Below are several records. Retype exactly those lines running from the one with "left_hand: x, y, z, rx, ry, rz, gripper" through the one with "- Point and", end lines included, and no others.

#### Input records

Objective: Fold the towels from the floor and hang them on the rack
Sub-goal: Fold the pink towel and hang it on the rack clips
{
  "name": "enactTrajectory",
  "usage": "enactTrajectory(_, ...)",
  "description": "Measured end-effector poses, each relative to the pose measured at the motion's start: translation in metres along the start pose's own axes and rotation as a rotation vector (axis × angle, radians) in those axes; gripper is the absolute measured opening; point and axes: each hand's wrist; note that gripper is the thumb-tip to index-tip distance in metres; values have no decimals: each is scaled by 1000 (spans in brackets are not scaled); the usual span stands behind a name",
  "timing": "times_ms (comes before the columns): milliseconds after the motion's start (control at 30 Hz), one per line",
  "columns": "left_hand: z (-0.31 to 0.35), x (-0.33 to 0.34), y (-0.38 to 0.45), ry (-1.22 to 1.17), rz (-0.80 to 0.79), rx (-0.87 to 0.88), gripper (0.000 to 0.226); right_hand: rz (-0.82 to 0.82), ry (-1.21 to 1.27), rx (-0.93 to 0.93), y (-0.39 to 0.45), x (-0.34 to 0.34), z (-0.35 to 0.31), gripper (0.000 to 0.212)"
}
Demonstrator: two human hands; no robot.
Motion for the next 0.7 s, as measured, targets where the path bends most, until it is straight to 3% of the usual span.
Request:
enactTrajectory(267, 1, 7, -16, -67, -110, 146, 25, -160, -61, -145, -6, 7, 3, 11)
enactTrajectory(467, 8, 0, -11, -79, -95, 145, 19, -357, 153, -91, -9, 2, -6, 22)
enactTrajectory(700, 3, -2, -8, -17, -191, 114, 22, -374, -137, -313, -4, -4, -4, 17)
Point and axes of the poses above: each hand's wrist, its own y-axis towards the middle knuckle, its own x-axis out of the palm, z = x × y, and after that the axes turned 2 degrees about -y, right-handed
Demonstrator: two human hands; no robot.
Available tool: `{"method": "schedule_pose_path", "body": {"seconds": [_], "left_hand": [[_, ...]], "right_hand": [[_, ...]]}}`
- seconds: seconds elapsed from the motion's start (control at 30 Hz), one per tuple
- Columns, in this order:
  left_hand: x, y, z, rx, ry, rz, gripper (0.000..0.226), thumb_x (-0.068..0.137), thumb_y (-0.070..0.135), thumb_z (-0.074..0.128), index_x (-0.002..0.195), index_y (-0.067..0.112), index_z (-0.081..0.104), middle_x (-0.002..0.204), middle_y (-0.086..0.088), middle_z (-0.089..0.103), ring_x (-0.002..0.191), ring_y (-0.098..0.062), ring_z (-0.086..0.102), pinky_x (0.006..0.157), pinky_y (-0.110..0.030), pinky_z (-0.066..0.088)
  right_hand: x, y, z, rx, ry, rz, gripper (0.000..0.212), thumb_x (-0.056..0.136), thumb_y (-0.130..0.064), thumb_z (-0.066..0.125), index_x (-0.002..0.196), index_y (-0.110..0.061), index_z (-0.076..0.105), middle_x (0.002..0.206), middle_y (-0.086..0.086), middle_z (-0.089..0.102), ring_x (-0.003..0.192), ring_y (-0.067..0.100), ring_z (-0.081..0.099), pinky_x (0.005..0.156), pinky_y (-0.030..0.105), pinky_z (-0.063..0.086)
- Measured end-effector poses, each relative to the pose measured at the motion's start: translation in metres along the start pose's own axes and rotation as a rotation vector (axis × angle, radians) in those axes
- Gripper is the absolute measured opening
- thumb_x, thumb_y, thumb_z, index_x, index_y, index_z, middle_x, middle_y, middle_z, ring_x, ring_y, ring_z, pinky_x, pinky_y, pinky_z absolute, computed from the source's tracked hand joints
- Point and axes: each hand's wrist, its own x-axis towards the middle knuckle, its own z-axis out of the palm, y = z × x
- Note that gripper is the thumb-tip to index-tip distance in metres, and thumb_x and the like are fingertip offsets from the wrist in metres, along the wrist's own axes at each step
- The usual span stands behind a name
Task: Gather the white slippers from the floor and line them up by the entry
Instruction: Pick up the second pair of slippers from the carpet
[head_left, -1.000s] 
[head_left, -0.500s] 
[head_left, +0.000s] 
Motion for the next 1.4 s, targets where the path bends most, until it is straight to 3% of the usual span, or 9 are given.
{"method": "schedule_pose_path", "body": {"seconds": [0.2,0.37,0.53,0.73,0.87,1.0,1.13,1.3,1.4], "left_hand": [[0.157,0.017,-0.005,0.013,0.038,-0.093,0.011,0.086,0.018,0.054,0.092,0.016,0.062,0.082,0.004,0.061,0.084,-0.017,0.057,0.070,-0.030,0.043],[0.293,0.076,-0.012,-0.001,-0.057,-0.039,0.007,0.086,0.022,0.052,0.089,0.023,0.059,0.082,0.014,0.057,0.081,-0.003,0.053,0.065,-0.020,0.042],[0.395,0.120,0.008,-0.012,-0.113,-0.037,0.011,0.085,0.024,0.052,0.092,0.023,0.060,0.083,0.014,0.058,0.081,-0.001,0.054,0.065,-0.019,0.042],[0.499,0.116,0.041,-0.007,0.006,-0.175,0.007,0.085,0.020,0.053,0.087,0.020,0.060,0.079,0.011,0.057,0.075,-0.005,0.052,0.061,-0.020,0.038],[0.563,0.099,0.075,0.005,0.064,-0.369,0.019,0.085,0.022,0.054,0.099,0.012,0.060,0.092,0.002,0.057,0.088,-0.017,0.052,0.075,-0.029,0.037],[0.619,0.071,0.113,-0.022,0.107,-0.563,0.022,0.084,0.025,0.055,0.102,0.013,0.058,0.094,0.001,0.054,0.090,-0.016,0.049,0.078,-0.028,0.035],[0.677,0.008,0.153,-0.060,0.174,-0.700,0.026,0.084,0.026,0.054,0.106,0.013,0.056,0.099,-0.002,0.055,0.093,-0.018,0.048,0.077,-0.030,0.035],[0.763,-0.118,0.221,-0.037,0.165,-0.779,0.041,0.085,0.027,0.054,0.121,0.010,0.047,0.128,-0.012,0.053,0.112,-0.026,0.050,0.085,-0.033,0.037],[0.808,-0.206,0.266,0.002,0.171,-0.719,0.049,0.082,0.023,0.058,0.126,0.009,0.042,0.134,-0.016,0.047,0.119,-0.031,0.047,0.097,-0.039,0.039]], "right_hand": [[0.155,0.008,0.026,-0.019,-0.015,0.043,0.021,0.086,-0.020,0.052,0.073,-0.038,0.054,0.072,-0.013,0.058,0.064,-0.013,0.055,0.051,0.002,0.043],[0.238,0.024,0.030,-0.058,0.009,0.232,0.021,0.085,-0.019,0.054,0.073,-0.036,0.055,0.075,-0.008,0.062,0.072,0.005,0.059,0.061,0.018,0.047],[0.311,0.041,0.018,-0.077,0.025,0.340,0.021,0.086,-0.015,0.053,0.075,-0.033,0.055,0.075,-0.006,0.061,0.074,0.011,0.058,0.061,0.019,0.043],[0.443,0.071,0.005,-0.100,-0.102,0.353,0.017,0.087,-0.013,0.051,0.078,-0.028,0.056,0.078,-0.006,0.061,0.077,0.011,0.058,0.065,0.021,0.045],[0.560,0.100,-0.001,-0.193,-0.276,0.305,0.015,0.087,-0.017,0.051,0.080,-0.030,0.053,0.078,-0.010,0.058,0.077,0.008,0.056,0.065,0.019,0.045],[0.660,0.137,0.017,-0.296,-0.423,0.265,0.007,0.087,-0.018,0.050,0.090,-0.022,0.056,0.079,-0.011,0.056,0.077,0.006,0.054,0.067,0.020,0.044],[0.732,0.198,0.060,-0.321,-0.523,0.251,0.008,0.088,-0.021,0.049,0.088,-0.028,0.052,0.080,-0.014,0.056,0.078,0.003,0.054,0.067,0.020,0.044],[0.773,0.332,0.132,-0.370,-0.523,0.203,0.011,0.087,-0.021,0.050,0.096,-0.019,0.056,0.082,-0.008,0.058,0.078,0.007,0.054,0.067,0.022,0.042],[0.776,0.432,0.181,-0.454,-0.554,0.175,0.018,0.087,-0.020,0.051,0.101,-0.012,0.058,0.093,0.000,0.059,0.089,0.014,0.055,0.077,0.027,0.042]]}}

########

Task result:
  left_hand: x, y, z, rx, ry, rz, gripper (0.000..0.226), thumb_x (-0.068..0.137), thumb_y (-0.070..0.135), thumb_z (-0.074..0.128), index_x (-0.002..0.195), index_y (-0.067..0.112), index_z (-0.081..0.104), middle_x (-0.002..0.204), middle_y (-0.086..0.088), middle_z (-0.089..0.103), ring_x (-0.002..0.191), ring_y (-0.098..0.062), ring_z (-0.086..0.102), pinky_x (0.006..0.157), pinky_y (-0.110..0.030), pinky_z (-0.066..0.088)
  right_hand: x, y, z, rx, ry, rz, gripper (0.000..0.212), thumb_x (-0.056..0.136), thumb_y (-0.130..0.064), thumb_z (-0.066..0.125), index_x (-0.002..0.196), index_y (-0.110..0.061), index_z (-0.076..0.105), middle_x (0.002..0.206), middle_y (-0.086..0.086), middle_z (-0.089..0.102), ring_x (-0.003..0.192), ring_y (-0.067..0.100), ring_z (-0.081..0.099), pinky_x (0.005..0.156), pinky_y (-0.030..0.105), pinky_z (-0.063..0.086)
- Measured end-effector poses, each relative to the pose measured at the motion's start: translation in metres along the start pose's own axes and rotation as a rotation vector (axis × angle, radians) in those axes
- Gripper is the absolute measured opening
- thumb_x, thumb_y, thumb_z, index_x, index_y, index_z, middle_x, middle_y, middle_z, ring_x, ring_y, ring_z, pinky_x, pinky_y, pinky_z absolute, computed from the source's tracked hand joints
- Point and axes: each hand's wrist, its own x-axis towards the middle knuckle, its own z-axis out of the palm, y = z × x

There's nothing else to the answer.